Only the lines below from the one containing "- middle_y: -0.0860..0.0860" through the one containing "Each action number" belong in the answer, repeated exactly and without pictures.
-*-*-
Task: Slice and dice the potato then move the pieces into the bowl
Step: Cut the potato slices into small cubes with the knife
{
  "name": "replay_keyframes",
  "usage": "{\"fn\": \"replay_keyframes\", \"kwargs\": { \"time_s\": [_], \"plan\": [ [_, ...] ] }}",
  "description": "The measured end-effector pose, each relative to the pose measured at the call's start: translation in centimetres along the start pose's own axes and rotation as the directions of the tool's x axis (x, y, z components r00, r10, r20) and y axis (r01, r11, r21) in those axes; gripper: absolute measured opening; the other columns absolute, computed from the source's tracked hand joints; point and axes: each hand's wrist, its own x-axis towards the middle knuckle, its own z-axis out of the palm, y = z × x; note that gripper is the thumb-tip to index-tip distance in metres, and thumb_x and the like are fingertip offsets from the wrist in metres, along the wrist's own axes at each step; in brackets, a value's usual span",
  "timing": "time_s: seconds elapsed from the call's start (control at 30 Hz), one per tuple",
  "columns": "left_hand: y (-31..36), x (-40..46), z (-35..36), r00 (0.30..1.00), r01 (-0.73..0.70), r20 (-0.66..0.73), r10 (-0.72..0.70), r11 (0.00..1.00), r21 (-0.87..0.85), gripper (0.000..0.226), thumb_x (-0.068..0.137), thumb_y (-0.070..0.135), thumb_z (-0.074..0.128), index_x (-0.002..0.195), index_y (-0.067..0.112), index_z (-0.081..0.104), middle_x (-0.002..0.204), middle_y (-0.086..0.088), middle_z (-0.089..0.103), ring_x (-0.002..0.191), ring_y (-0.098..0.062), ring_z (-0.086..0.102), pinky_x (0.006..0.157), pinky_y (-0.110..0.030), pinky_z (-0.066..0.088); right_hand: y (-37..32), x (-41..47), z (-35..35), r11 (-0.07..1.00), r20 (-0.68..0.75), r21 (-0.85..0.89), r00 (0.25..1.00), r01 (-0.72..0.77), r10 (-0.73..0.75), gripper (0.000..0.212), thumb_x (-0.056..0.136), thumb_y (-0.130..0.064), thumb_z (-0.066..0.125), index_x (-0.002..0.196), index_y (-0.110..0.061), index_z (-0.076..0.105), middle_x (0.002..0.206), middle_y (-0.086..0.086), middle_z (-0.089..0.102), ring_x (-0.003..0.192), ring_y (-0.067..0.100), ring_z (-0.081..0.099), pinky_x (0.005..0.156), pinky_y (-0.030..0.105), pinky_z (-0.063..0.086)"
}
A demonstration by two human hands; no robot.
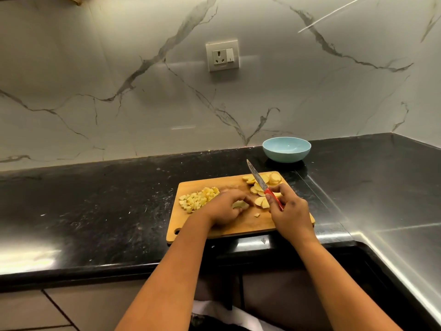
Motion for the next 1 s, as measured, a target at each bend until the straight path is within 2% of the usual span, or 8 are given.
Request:
{"fn": "replay_keyframes", "kwargs": {
  "time_s": [0.07, 0.17, 0.27, 0.37, 0.43, 0.53, 0.83, 1.0],
  "plan": [
    [-0.2, -0.5, -0.7, 1.000, -0.002, 0.031, 0.004, 0.998, -0.067, 0.042, 0.096, 0.006, 0.055, 0.132, 0.028, 0.058, 0.143, 0.007, 0.048, 0.133, -0.012, 0.040, 0.112, -0.029, 0.031, -0.1, 0.0, 0.0, 1.000, 0.001, -0.003, 1.000, -0.005, 0.005, 0.007, 0.093, -0.019, 0.063, 0.099, -0.018, 0.060, 0.059, -0.004, 0.053, 0.047, 0.010, 0.042, 0.043, 0.020, 0.037],
    [-0.5, -0.9, -0.4, 1.000, 0.016, -0.023, -0.017, 0.998, -0.061, 0.055, 0.093, 0.019, 0.065, 0.142, 0.034, 0.045, 0.153, 0.007, 0.038, 0.139, -0.013, 0.034, 0.116, -0.032, 0.030, -0.4, -0.2, -0.2, 1.000, -0.002, -0.018, 1.000, -0.007, 0.006, 0.008, 0.093, -0.019, 0.064, 0.100, -0.017, 0.061, 0.059, -0.006, 0.052, 0.047, 0.010, 0.044, 0.043, 0.019, 0.038],
    [-0.6, -1.2, 1.0, 0.957, 0.076, -0.279, -0.076, 0.997, -0.012, 0.056, 0.089, 0.034, 0.069, 0.141, 0.029, 0.048, 0.145, 0.002, 0.046, 0.132, -0.018, 0.044, 0.110, -0.036, 0.040, -0.8, -0.7, -0.4, 0.992, -0.006, -0.125, 1.000, -0.009, 0.009, 0.009, 0.092, -0.021, 0.065, 0.101, -0.018, 0.065, 0.059, -0.010, 0.050, 0.049, 0.009, 0.047, 0.043, 0.015, 0.035],
    [-0.8, -1.5, 2.3, 0.867, 0.231, -0.474, -0.155, 0.967, 0.106, 0.052, 0.090, 0.041, 0.067, 0.137, 0.021, 0.055, 0.136, -0.003, 0.052, 0.128, -0.021, 0.045, 0.107, -0.031, 0.037, -1.3, -1.8, -0.6, 0.969, -0.004, -0.248, 1.000, -0.023, 0.022, 0.011, 0.090, -0.021, 0.066, 0.098, -0.014, 0.069, 0.074, -0.002, 0.060, 0.063, 0.013, 0.052, 0.056, 0.021, 0.040],
    [-1.0, -1.5, 2.8, 0.864, 0.270, -0.475, -0.171, 0.951, 0.149, 0.052, 0.092, 0.045, 0.063, 0.136, 0.018, 0.057, 0.131, -0.006, 0.054, 0.125, -0.022, 0.046, 0.105, -0.030, 0.037, -1.7, -2.7, -0.9, 0.960, 0.032, -0.280, 0.999, -0.024, 0.034, 0.010, 0.090, -0.021, 0.066, 0.095, -0.013, 0.069, 0.086, 0.001, 0.061, 0.072, 0.016, 0.054, 0.064, 0.026, 0.046],
    [-1.1, -1.3, 3.0, 0.868, 0.261, -0.463, -0.178, 0.958, 0.120, 0.050, 0.093, 0.043, 0.062, 0.134, 0.015, 0.059, 0.128, -0.008, 0.056, 0.123, -0.021, 0.048, 0.104, -0.029, 0.037, -2.2, -3.8, -1.2, 0.937, 0.089, -0.346, 0.994, -0.035, 0.070, 0.010, 0.092, -0.024, 0.062, 0.096, -0.014, 0.065, 0.090, 0.000, 0.056, 0.075, 0.018, 0.055, 0.066, 0.033, 0.051],
    [-1.0, -1.2, 2.6, 0.878, 0.227, -0.441, -0.187, 0.973, 0.039, 0.047, 0.091, 0.034, 0.068, 0.132, 0.013, 0.060, 0.125, -0.006, 0.059, 0.114, -0.019, 0.055, 0.099, -0.027, 0.042, -3.9, -4.2, -0.3, 0.935, 0.172, -0.350, 0.977, -0.058, 0.124, 0.009, 0.093, -0.018, 0.059, 0.086, -0.018, 0.052, 0.083, -0.004, 0.046, 0.075, 0.013, 0.044, 0.067, 0.022, 0.035],
    [-1.6, -1.2, 1.3, 0.910, 0.204, -0.379, -0.168, 0.977, 0.056, 0.044, 0.091, 0.031, 0.069, 0.131, 0.015, 0.062, 0.125, -0.004, 0.059, 0.110, -0.017, 0.056, 0.097, -0.026, 0.043, -4.7, -4.6, 0.4, 0.931, 0.189, -0.356, 0.970, -0.076, 0.152, 0.005, 0.096, -0.015, 0.051, 0.091, -0.017, 0.051, 0.089, -0.002, 0.050, 0.077, 0.012, 0.046, 0.067, 0.021, 0.035]
  ]
}}
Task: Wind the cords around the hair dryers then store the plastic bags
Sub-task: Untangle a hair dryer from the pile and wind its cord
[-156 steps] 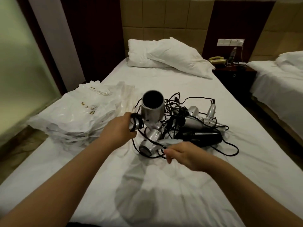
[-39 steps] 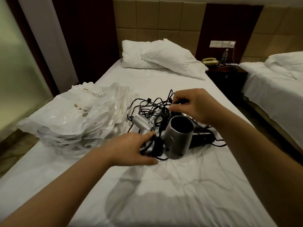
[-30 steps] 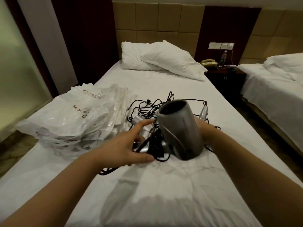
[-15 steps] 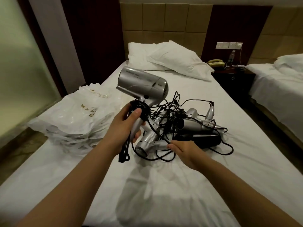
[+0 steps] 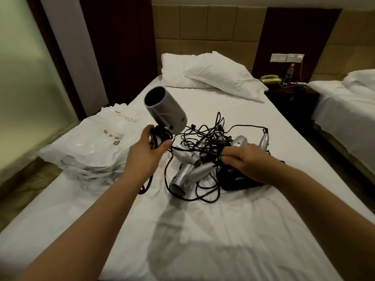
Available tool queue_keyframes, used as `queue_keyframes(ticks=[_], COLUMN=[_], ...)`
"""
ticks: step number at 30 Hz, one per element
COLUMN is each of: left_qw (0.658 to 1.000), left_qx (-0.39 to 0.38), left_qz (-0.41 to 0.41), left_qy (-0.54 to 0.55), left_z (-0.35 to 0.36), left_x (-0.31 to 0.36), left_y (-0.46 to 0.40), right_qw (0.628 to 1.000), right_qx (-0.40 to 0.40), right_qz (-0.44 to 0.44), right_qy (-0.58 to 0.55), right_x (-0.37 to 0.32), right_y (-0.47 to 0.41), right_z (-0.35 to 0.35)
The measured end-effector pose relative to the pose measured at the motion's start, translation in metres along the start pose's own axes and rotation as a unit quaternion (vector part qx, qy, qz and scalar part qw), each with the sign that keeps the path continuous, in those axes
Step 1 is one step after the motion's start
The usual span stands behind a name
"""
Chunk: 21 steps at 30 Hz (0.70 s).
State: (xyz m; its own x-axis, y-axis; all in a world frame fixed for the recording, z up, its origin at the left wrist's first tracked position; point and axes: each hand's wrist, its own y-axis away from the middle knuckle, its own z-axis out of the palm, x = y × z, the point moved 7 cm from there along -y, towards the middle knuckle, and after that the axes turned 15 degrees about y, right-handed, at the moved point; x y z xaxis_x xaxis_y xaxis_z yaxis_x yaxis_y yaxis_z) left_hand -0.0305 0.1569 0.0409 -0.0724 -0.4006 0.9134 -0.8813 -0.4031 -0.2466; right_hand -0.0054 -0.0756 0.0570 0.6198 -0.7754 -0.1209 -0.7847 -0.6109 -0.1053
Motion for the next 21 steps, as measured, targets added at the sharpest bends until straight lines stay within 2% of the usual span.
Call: queue_keyframes(ticks=[4,6,10,13,16,18,19,21], left_qw=[0.984,0.972,0.929,0.892,0.868,0.853,0.855,0.886], left_qx=[-0.058,-0.108,-0.231,-0.289,-0.343,-0.388,-0.405,-0.417], left_qz=[0.048,0.06,0.119,0.158,0.168,0.168,0.16,0.118], left_qy=[-0.164,-0.201,-0.264,-0.309,-0.318,-0.307,-0.28,-0.167], left_z=[0.021,0.035,0.061,0.071,0.074,0.074,0.072,0.063], left_x=[0.001,-0.002,0.003,0.011,0.024,0.032,0.035,0.036], left_y=[0.004,0.009,0.028,0.043,0.055,0.065,0.069,0.074], right_qw=[0.997,0.996,0.992,0.993,0.996,0.997,0.996,0.988], right_qx=[-0.016,0.014,0.096,0.095,0.065,0.016,-0.007,-0.06], right_qz=[-0.076,-0.086,-0.045,-0.029,-0.036,-0.017,-0.01,0.035], right_qy=[0.022,0.004,-0.061,-0.063,-0.054,-0.069,-0.087,-0.136], right_x=[-0.034,-0.04,-0.03,-0.029,-0.032,-0.028,-0.023,-0.001], right_y=[-0.006,-0.008,-0.015,-0.025,-0.038,-0.045,-0.047,-0.046], right_z=[-0.017,-0.027,-0.056,-0.061,-0.057,-0.047,-0.043,-0.022])
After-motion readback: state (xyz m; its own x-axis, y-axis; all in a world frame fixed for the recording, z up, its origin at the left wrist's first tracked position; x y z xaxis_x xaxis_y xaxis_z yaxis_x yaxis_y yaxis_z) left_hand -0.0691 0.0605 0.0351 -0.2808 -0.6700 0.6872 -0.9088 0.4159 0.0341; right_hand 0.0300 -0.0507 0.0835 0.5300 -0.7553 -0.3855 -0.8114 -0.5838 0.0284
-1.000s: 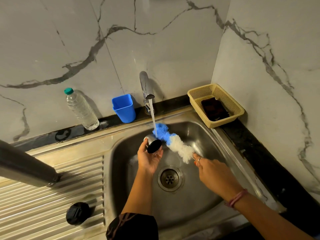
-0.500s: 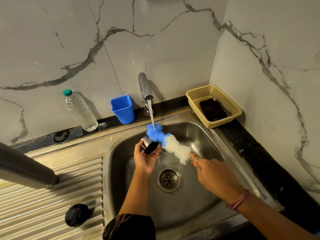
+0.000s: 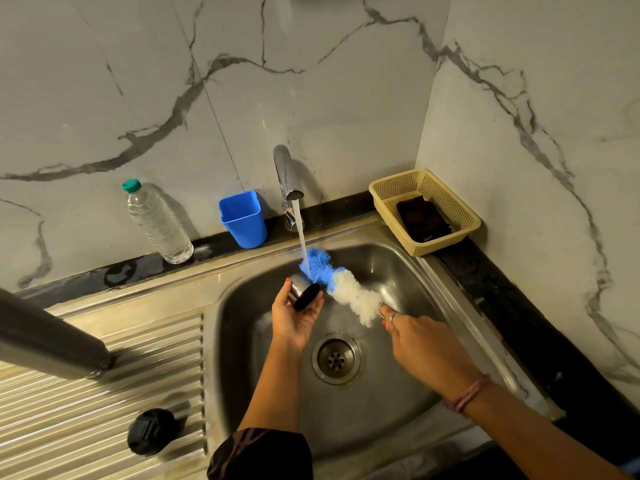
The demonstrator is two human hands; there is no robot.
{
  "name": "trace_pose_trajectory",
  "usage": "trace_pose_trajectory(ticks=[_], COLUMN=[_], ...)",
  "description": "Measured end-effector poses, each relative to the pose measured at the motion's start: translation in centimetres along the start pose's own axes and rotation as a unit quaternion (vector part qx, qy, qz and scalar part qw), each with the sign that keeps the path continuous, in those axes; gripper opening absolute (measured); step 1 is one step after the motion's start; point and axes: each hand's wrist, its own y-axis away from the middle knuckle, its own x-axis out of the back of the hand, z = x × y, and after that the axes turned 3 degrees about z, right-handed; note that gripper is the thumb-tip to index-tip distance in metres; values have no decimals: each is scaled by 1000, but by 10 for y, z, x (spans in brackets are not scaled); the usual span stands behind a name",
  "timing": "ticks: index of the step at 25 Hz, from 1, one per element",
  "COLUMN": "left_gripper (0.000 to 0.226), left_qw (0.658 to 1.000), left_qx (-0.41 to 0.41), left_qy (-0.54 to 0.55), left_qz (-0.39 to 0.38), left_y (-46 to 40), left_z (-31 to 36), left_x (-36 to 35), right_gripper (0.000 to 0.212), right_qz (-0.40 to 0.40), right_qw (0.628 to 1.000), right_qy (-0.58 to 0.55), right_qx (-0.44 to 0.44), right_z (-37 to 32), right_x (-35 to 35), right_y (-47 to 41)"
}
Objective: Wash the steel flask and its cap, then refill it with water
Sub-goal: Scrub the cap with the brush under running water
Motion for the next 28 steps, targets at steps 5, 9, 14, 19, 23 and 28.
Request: trace_pose_trajectory(ticks=[5, 9, 14, 19, 23, 28], left_gripper=[44, 41, 40, 39, 46, 37], left_qw=[999, 1000, 998, 999, 999, 999], left_qx=[-26, -24, -19, -34, -22, -30], left_qy=[-8, -14, 52, 5, 28, 23], left_qz=[-20, -8, -27, -24, -21, -37], left_y=[3, 3, 5, 5, 4, 8], left_z=[-1, -1, 0, 0, 2, 3], left_x=[-6, -4, -5, -7, -4, -10], right_gripper=[44, 44, 46, 45, 46, 47], right_qz=[7, 17, 17, 9, 23, 13], right_qw=[1000, 999, 999, 999, 999, 999], right_qy=[25, 40, 47, 41, 41, 49], right_qx=[11, 19, 8, -2, 13, 4], right_z=[-7, -11, -12, -13, -15, -12], right_x=[2, 4, 6, 6, 8, 6], right_y=[3, 4, 4, 0, 2, -2])
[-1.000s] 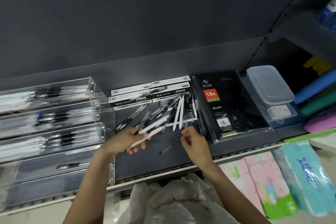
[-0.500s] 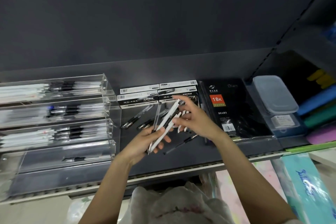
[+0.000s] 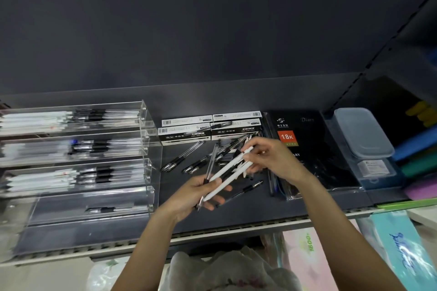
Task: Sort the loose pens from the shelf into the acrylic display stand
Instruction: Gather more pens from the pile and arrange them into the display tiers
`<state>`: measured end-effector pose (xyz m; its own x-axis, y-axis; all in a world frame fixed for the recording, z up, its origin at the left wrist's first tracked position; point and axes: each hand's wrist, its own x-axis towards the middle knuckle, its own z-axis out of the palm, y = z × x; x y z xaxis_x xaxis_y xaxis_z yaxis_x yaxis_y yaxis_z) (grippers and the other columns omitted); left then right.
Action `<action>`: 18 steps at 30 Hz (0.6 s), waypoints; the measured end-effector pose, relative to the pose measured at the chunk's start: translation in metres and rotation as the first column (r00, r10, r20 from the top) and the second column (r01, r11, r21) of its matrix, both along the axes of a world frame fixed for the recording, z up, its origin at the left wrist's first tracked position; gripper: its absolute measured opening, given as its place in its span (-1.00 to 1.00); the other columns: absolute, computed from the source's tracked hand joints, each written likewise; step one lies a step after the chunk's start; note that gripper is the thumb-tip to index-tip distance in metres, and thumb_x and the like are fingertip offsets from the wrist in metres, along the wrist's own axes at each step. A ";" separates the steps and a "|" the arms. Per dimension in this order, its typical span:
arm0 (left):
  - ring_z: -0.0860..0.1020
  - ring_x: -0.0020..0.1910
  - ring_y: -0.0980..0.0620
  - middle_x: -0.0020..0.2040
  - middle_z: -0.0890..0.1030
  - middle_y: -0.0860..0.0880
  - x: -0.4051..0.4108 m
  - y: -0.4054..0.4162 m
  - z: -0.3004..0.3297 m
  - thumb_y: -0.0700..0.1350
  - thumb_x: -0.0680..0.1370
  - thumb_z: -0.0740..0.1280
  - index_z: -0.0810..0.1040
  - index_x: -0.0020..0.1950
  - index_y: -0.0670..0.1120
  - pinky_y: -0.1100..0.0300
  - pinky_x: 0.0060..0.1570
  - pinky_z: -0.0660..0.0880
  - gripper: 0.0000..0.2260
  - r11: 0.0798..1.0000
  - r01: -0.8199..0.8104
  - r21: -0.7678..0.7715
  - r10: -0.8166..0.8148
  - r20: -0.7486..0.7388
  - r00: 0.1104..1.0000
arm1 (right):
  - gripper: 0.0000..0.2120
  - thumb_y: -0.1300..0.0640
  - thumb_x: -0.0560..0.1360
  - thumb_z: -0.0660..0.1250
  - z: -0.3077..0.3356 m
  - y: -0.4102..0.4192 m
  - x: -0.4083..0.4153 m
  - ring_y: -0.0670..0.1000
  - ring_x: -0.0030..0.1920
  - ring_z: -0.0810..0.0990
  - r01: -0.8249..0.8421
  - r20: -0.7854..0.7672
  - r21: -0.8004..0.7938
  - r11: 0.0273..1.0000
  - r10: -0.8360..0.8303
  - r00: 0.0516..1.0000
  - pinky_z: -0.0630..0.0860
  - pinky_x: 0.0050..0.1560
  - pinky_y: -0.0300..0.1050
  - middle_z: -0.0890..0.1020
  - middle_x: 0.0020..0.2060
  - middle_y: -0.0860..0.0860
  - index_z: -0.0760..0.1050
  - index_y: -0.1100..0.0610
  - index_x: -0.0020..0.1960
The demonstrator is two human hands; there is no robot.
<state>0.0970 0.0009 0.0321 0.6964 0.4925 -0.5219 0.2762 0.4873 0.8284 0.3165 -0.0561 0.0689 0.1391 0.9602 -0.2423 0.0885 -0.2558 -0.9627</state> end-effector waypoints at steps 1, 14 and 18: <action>0.64 -0.29 0.10 -0.05 0.70 -0.02 0.000 0.001 -0.001 -0.14 0.60 0.23 0.54 0.11 -0.13 0.31 -0.41 0.49 -0.84 1.000 -0.011 0.005 0.011 -0.003 1.000 | -0.88 0.32 0.45 0.37 0.001 -0.002 0.006 0.13 -0.32 0.67 0.039 0.013 0.025 0.999 -0.040 0.999 0.61 -0.31 -0.21 0.64 -0.25 0.16 0.54 0.23 -0.02; 0.56 0.22 -0.02 0.22 0.60 -0.07 0.037 -0.015 -0.013 -0.26 0.63 0.11 0.46 0.27 -0.16 0.04 0.22 0.49 -0.74 0.807 -0.483 -0.341 0.581 0.312 0.751 | -0.87 0.30 0.44 0.41 -0.044 -0.030 -0.063 -0.04 -0.13 0.66 0.551 -0.049 0.262 0.792 -0.559 0.827 0.54 -0.13 -0.22 0.66 -0.21 -0.04 0.48 0.14 -0.14; 0.58 0.20 0.00 0.23 0.60 -0.09 0.043 -0.020 -0.013 -0.26 0.63 0.12 0.49 0.29 -0.17 0.11 0.17 0.52 -0.72 0.730 -0.528 -0.434 0.668 0.289 0.686 | -0.79 0.35 0.42 0.41 -0.056 -0.034 -0.087 -0.19 -0.16 0.64 0.543 0.075 0.275 0.793 -0.581 0.810 0.52 -0.12 -0.34 0.65 -0.22 -0.18 0.47 0.08 -0.18</action>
<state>0.1405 -0.0189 0.0195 0.4791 0.7486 -0.4583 -0.4826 0.6608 0.5749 0.2291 -0.0902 0.0127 0.6875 0.7250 0.0426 0.1439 -0.0784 -0.9865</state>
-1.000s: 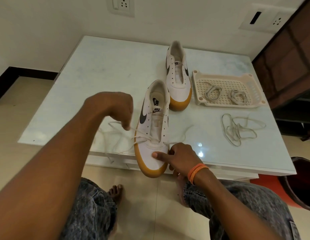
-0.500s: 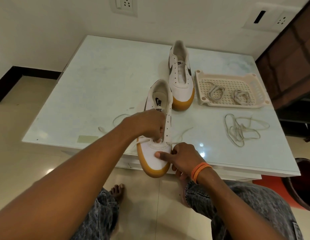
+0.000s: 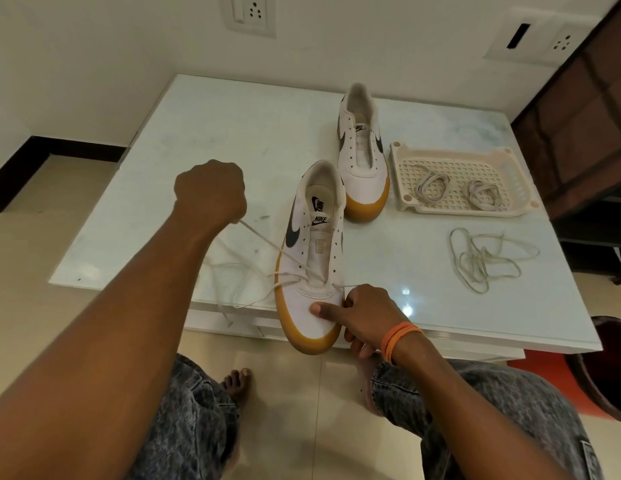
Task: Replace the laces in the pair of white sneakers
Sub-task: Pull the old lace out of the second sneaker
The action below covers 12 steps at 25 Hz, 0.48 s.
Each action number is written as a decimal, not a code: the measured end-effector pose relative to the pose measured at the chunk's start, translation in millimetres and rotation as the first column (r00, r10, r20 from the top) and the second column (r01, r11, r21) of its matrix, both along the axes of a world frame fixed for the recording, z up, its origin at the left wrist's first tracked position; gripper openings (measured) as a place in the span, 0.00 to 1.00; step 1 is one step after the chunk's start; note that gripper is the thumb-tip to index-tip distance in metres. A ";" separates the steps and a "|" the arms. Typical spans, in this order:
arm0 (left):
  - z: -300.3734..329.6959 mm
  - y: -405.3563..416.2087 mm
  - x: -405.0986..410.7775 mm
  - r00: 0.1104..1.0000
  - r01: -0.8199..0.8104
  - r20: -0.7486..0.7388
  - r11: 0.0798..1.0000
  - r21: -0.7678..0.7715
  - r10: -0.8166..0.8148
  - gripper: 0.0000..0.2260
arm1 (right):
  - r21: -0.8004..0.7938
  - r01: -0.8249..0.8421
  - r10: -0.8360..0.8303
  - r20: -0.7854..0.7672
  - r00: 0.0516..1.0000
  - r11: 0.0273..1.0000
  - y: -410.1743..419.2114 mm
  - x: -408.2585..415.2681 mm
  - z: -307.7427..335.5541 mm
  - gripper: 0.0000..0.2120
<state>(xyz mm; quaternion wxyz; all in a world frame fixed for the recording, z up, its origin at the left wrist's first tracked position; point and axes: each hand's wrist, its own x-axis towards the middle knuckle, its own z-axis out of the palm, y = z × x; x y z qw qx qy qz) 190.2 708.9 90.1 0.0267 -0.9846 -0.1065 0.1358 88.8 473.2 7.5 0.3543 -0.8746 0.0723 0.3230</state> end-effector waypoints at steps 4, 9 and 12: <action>-7.8 -48.8 -13.2 0.918 0.360 -0.014 0.846 -0.393 -0.397 0.13 | -0.001 0.003 -0.003 0.000 1.000 1.000 -0.5 0.8 -0.1 0.26; -39.4 -88.0 -31.0 0.786 0.488 -0.179 0.770 -0.411 -0.592 0.15 | 0.001 -0.009 0.009 -0.011 1.000 1.000 0.9 1.7 2.0 0.27; -30.3 -75.7 -20.9 0.790 0.387 -0.232 0.755 -0.529 -0.567 0.11 | 0.006 -0.009 0.009 -0.014 1.000 1.000 0.6 2.0 2.0 0.27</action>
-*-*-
▶ Answer section:
  - middle_y: -0.0860..0.0860
  - index_z: -0.0760..0.1050
  - index_y: -0.1100..0.0610
  - index_x: -0.0020..0.1960
The demonstrator is two human hands; there is no robot.
<state>0.0970 0.0009 0.0321 0.6964 0.4925 -0.5219 0.2762 0.4873 0.8284 0.3165 -0.0561 0.0689 0.1391 0.9602 -0.2423 0.0885 -0.2558 -0.9627</state> end-effector waypoints at steps 1, 14 and 18: <action>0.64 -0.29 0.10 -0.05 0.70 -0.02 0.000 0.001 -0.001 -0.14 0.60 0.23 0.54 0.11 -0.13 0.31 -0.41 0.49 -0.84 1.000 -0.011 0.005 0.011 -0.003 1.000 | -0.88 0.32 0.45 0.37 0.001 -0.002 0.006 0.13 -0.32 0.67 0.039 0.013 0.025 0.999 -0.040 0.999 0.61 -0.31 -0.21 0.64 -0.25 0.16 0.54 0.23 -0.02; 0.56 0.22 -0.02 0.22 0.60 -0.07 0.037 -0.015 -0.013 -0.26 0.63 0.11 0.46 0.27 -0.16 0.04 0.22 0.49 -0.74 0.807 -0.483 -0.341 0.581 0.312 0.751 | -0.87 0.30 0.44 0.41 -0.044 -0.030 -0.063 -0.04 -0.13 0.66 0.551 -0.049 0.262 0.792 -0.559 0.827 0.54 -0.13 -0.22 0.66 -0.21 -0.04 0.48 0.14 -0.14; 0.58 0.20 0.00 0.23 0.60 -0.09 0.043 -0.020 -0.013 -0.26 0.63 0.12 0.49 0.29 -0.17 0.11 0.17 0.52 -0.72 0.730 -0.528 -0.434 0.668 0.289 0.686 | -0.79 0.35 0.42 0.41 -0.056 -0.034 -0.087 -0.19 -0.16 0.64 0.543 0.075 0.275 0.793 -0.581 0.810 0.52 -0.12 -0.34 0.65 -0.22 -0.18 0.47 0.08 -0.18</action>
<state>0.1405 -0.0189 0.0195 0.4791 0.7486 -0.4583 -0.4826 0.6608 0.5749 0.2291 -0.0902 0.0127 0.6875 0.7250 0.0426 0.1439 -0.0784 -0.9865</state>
-1.000s: 
-0.500s: 
+0.000s: 
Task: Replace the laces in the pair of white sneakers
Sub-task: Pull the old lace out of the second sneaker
The action below covers 12 steps at 25 Hz, 0.48 s.
Each action number is written as a decimal, not a code: the measured end-effector pose relative to the pose measured at the chunk's start, translation in millimetres and rotation as the first column (r00, r10, r20 from the top) and the second column (r01, r11, r21) of its matrix, both along the axes of a world frame fixed for the recording, z up, its origin at the left wrist's first tracked position; gripper openings (measured) as a place in the span, 0.00 to 1.00; step 1 is one step after the chunk's start; note that gripper is the thumb-tip to index-tip distance in metres. A ";" separates the steps and a "|" the arms. Typical spans, in this order:

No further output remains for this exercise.